In class, we did a basic word count of Shakespeare using the command line. Let's use NLTK for the same task.
import nltk
import string
from collections import Counter
def get_tokens():
with open('/opt/datacourse/data/parts/shakes-1.txt', 'r') as shakes:
text = shakes.read()
lowers = text.lower()
#remove the punctuation using the character deletion step of translate
no_punctuation = lowers.translate(None, string.punctuation)
tokens = nltk.word_tokenize(no_punctuation)
return tokens
tokens = get_tokens()
count = Counter(tokens)
print count.most_common(10)
These are uninformative, so let's remove the stop words.
from nltk.corpus import stopwords
tokens = get_tokens()
filtered = [w for w in tokens if not w in stopwords.words('english')]
count = Counter(filtered)
print count.most_common(100)
We can also do stemming using NLTK using a Porter Stemmer.

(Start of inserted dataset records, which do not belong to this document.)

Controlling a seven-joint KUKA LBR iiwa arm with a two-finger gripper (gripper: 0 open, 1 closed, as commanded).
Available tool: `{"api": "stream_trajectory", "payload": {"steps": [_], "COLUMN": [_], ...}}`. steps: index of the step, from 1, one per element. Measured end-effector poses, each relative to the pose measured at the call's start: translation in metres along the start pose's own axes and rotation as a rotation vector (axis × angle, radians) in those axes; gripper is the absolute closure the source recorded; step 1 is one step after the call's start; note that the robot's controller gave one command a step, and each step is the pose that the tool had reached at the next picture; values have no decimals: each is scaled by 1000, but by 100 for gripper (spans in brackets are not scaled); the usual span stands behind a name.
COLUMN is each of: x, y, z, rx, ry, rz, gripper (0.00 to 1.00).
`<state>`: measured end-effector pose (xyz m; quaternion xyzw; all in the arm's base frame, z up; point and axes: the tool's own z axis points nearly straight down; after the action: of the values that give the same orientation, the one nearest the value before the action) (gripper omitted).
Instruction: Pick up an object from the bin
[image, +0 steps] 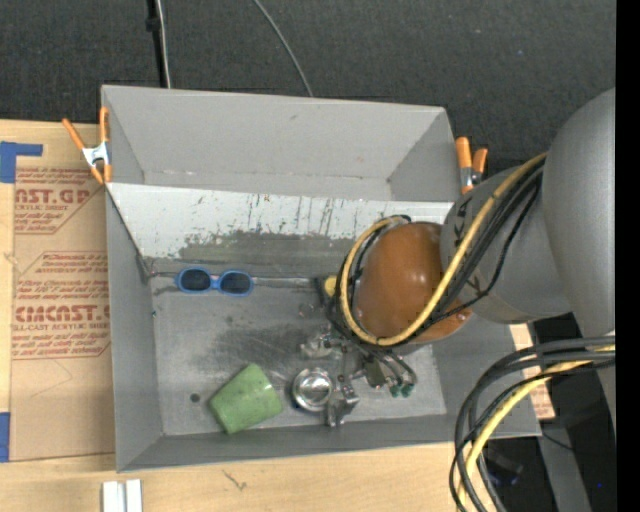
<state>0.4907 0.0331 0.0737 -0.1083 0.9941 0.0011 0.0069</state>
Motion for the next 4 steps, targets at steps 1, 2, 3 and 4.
{"api": "stream_trajectory", "payload": {"steps": [1,2,3,4], "x": [-2,-5,-6,-7], "y": [1,1,1,1], "z": [-2,-4,-31,-37], "rx": [0,1,1,1], "ry": [9,-4,11,13], "rz": [-1,0,0,1], "gripper": [0,100,100,100]}}
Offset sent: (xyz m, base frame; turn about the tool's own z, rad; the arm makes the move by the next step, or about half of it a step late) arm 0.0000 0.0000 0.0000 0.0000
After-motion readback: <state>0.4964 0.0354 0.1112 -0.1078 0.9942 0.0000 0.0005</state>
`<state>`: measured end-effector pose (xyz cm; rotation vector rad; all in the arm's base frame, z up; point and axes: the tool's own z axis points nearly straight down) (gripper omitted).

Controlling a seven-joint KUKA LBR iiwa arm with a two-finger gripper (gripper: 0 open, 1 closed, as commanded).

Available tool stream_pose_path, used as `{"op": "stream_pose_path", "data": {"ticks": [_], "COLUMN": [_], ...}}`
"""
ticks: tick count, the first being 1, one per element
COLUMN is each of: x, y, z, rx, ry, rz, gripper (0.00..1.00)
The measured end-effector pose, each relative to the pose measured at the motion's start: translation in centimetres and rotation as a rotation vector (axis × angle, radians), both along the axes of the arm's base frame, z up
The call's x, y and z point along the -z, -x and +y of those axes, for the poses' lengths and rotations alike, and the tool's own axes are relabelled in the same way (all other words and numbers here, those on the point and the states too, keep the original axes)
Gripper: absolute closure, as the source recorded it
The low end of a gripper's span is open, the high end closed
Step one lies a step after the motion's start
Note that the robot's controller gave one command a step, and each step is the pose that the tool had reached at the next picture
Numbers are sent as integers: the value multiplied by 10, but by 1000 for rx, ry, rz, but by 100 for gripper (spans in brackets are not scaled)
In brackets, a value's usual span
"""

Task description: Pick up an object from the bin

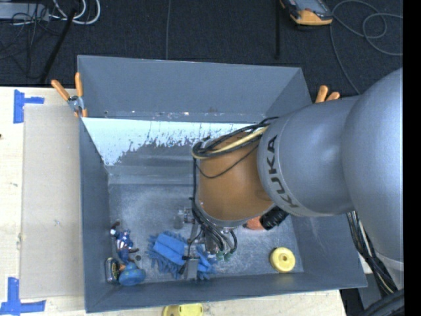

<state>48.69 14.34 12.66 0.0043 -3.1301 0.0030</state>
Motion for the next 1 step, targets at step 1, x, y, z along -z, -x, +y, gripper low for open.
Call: {"op": "stream_pose_path", "data": {"ticks": [1], "x": [-4], "y": [-2], "z": [-1], "rx": [4], "ry": [-1], "rz": [-8], "gripper": [0]}}
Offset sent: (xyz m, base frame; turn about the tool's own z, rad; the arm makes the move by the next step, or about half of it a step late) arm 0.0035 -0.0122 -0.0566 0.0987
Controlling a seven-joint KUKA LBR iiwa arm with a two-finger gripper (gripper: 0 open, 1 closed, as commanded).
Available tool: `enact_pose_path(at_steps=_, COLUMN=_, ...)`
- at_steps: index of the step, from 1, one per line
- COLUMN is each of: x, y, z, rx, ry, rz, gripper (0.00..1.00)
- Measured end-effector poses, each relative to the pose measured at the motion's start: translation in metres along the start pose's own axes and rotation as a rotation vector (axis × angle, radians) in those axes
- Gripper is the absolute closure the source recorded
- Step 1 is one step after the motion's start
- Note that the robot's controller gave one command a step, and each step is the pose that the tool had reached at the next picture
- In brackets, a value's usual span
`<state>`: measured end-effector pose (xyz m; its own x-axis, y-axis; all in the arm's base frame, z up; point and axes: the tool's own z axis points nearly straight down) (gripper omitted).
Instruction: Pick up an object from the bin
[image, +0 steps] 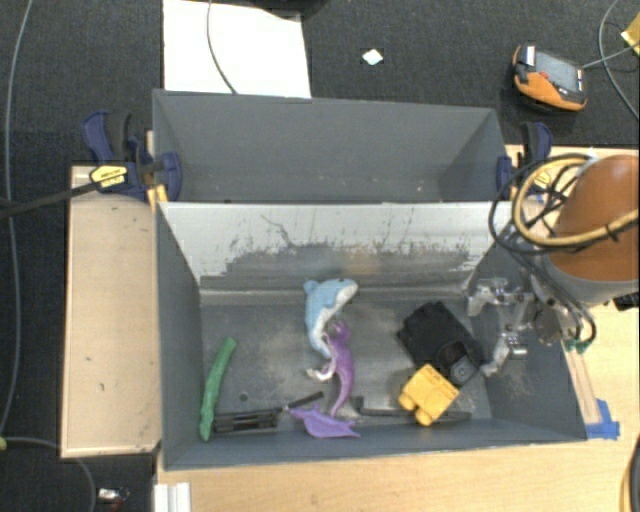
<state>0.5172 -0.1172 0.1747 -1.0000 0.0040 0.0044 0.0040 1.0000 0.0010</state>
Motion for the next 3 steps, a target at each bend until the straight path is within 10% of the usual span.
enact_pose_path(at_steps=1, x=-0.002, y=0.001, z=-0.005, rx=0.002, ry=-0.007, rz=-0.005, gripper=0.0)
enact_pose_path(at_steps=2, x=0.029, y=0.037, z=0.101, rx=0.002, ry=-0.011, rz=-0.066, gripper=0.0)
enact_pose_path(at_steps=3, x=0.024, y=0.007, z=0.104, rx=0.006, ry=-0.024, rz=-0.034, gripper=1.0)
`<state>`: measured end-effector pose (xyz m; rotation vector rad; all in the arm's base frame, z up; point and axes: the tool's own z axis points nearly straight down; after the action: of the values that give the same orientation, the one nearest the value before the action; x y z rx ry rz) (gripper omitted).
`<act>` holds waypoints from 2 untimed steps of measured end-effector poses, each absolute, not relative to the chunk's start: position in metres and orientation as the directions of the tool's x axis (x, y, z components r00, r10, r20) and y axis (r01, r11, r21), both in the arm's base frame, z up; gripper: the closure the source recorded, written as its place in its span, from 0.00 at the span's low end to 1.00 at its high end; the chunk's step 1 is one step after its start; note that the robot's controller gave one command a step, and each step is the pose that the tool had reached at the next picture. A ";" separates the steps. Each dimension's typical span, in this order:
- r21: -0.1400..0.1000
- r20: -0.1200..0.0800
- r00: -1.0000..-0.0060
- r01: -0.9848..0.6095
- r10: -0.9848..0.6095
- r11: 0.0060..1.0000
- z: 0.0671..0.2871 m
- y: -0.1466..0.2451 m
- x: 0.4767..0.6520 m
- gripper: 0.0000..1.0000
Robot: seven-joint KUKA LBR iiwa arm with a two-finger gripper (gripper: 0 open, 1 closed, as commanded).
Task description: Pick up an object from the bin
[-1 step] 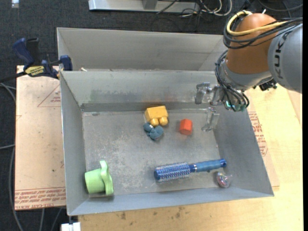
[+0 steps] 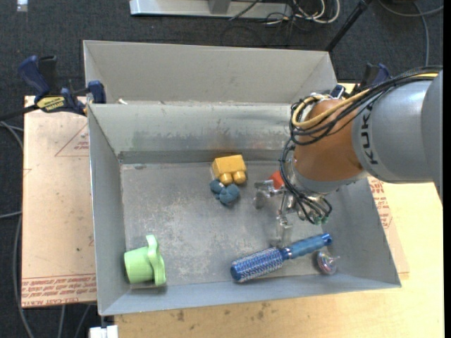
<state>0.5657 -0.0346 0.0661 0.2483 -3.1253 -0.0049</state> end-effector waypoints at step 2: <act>-0.009 -0.042 -0.965 -0.258 -0.258 0.966 0.077 0.002 0.493 0.00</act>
Offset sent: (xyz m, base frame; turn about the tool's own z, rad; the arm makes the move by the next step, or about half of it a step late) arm -0.0594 -0.0620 0.0039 0.0252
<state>0.4935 0.0019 0.0767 0.4139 -3.1576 0.0053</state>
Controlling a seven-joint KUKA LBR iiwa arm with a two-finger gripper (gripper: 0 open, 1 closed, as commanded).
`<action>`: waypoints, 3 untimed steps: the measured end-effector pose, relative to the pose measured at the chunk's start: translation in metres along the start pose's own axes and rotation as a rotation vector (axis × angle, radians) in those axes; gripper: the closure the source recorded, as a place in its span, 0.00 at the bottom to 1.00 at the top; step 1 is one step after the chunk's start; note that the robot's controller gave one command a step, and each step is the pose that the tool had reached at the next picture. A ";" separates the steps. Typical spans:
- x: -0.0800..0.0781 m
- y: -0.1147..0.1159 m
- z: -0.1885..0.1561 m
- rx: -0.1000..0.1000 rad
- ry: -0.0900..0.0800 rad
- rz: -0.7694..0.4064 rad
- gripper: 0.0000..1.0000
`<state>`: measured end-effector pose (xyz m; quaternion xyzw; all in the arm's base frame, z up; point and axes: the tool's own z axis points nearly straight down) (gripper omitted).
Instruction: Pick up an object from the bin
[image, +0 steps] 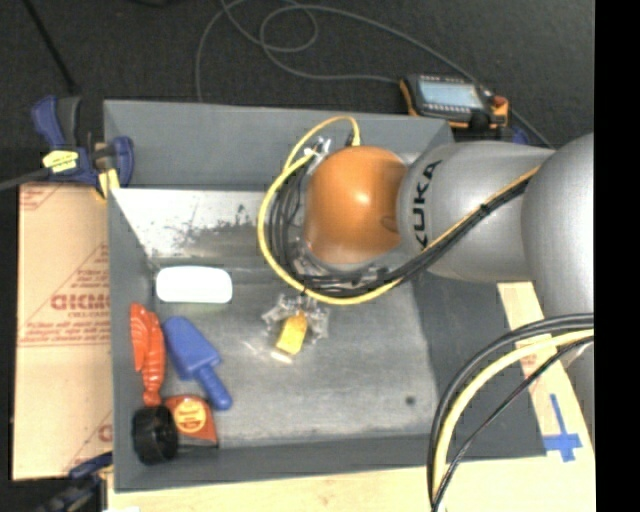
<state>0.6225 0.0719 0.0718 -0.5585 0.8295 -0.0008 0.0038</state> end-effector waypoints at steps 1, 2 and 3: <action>0.000 0.000 -0.003 -0.002 0.001 0.001 1.00; 0.001 0.002 -0.016 -0.008 0.005 0.002 1.00; 0.000 0.000 -0.031 -0.004 0.004 0.003 1.00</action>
Offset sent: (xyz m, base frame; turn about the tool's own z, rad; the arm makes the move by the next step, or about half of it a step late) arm 0.0000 0.0002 0.0581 0.0000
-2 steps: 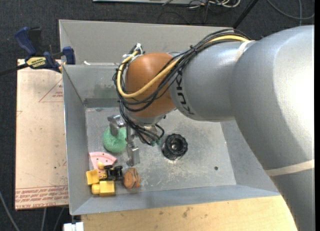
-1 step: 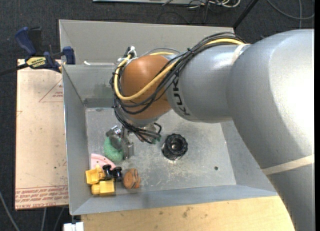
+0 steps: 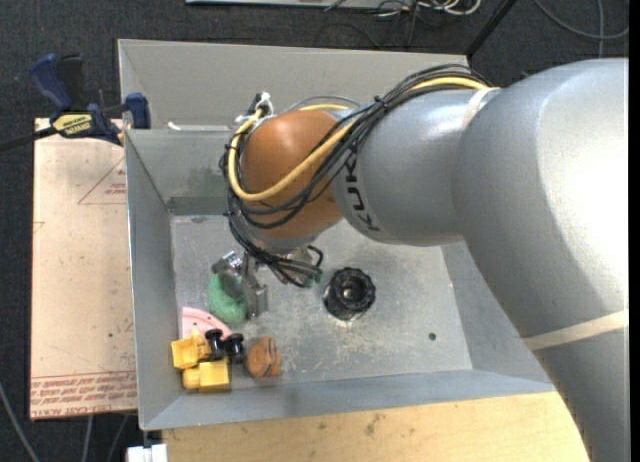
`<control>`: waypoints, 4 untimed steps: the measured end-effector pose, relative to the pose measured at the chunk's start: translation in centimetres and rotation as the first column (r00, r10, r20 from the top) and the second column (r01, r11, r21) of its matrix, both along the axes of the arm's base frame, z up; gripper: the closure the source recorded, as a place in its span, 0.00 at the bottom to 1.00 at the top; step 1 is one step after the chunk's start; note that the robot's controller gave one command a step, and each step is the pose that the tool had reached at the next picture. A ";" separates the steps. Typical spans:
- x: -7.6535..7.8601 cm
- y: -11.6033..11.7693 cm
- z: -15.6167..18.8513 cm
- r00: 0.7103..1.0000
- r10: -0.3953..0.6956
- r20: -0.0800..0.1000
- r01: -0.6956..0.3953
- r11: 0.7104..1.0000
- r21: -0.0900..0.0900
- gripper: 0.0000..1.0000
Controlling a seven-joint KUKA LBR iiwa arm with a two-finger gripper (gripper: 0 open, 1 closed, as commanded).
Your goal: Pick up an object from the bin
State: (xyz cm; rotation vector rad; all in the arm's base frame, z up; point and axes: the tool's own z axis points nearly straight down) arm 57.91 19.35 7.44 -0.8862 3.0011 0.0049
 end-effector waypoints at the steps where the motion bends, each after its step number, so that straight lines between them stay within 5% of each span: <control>1: -2.2 0.1 1.9 1.000 0.027 -0.010 -0.027 1.000 -0.005 1.00; 2: -1.5 -0.9 4.4 0.999 0.044 -0.009 -0.044 0.999 -0.004 0.00; 4: -0.9 -0.3 3.2 0.989 0.149 -0.003 -0.149 0.989 -0.005 0.00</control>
Offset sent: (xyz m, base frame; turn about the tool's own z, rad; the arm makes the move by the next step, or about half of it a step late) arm -0.0157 -0.0098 0.0438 -0.0463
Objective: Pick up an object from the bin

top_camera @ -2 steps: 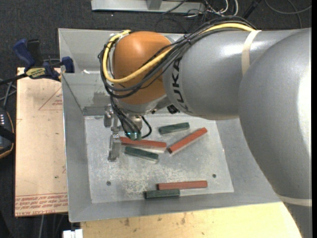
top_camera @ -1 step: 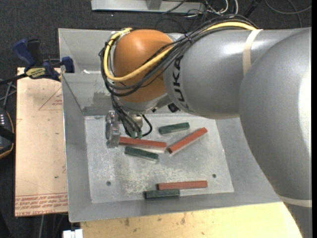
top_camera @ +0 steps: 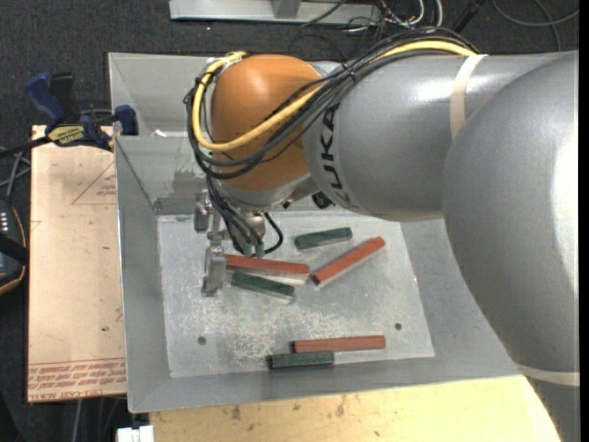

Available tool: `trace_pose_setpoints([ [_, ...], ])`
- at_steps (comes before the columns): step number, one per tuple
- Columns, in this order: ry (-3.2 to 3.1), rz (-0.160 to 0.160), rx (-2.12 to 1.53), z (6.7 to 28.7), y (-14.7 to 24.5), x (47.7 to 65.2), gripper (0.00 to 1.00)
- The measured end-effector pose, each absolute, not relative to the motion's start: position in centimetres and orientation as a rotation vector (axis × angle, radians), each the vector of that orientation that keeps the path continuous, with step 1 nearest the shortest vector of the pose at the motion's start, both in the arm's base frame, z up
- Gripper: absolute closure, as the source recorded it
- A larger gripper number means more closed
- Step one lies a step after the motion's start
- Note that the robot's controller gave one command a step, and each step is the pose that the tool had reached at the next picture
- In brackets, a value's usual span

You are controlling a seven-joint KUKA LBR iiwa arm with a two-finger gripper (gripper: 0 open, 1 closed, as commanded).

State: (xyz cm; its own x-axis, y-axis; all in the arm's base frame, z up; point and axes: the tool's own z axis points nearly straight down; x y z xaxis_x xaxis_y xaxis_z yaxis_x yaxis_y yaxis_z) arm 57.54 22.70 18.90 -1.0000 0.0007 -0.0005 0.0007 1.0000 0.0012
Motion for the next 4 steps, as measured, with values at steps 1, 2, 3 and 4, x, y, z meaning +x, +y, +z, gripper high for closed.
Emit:
trace_pose_setpoints([
  [1, 3.141, 0.002, 0.001, 18.9, 22.7, 57.5, 0.0],
  [2, 3.135, 0.006, 0.0, 13.2, 19.8, 59.5, 0.0],
  [3, 3.135, 0.001, -0.202, 8.4, 17.1, 58.0, 0.0],
  [4, 3.126, 0.003, -0.289, 7.5, 15.4, 61.1, 0.0],
])
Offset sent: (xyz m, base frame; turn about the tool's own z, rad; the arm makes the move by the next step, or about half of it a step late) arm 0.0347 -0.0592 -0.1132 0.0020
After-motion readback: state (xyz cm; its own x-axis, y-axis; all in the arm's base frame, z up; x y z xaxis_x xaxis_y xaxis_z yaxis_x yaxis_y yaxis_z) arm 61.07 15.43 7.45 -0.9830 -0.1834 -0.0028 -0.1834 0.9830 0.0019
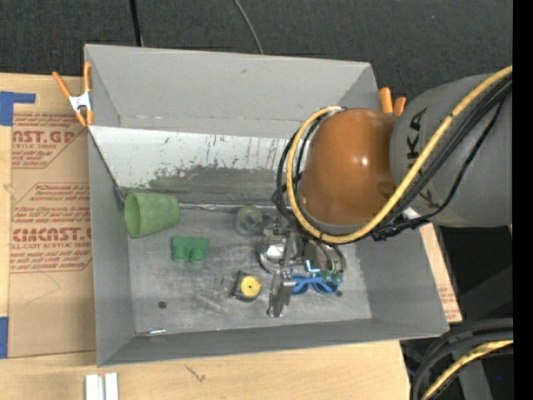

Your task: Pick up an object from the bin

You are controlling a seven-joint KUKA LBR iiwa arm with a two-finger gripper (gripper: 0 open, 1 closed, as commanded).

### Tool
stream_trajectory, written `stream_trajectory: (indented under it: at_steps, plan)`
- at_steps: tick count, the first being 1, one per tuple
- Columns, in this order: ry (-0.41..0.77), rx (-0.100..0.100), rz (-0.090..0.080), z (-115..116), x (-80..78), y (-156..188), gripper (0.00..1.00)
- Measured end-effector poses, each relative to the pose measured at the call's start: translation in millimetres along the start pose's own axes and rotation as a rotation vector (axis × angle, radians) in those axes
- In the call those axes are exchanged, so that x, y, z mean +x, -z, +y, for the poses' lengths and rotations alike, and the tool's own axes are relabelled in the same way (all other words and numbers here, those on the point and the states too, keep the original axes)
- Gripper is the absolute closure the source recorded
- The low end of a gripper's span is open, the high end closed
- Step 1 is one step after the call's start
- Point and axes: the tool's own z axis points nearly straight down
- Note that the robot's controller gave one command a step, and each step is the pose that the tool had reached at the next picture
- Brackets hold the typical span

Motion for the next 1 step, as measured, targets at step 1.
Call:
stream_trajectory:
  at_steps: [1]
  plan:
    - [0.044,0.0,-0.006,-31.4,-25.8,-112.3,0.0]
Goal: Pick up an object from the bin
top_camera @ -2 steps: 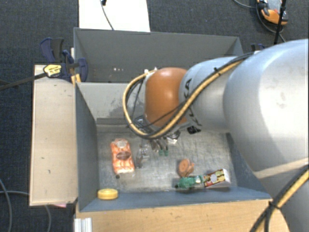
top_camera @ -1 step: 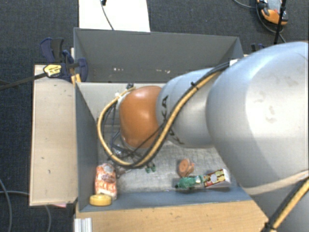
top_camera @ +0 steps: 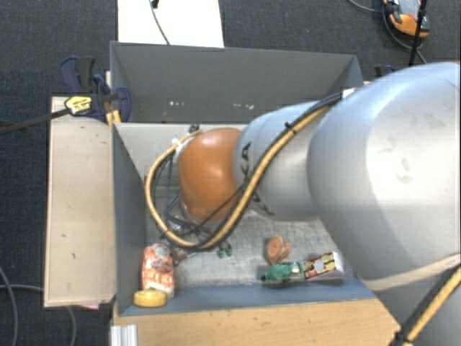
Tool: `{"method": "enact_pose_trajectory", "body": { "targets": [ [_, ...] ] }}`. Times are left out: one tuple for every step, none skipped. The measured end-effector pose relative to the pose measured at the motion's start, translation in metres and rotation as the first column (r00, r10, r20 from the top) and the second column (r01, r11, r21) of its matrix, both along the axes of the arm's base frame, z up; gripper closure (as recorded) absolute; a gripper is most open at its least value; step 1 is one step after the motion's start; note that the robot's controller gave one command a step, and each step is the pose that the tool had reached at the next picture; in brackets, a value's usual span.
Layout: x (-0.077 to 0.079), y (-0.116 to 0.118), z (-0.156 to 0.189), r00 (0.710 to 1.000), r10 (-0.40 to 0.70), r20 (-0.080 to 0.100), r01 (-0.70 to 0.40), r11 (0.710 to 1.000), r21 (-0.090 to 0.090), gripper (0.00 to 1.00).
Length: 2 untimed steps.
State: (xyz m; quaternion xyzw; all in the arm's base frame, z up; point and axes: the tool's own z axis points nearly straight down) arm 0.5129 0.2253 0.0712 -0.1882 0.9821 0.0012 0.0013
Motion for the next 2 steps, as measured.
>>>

But will this work well on Shakespeare's writings?
from nltk.stem.porter import *
def stem_tokens(tokens, stemmer):
stemmed = []
for item in tokens:
stemmed.append(stemmer.stem(item))
return stemmed
stemmer = PorterStemmer()
stemmed = stem_tokens(filtered, stemmer)
count = Counter(stemmed)
print count.most_common(100)
Porter-Stemmer ends up stemming a few words here (parolles, tis, nature, marry).
What is more interesting is the counts are different - in fact, so much so that the ordering has been affected. Compare the two lists, especially the bottom of them, and you'll notice substantial differences.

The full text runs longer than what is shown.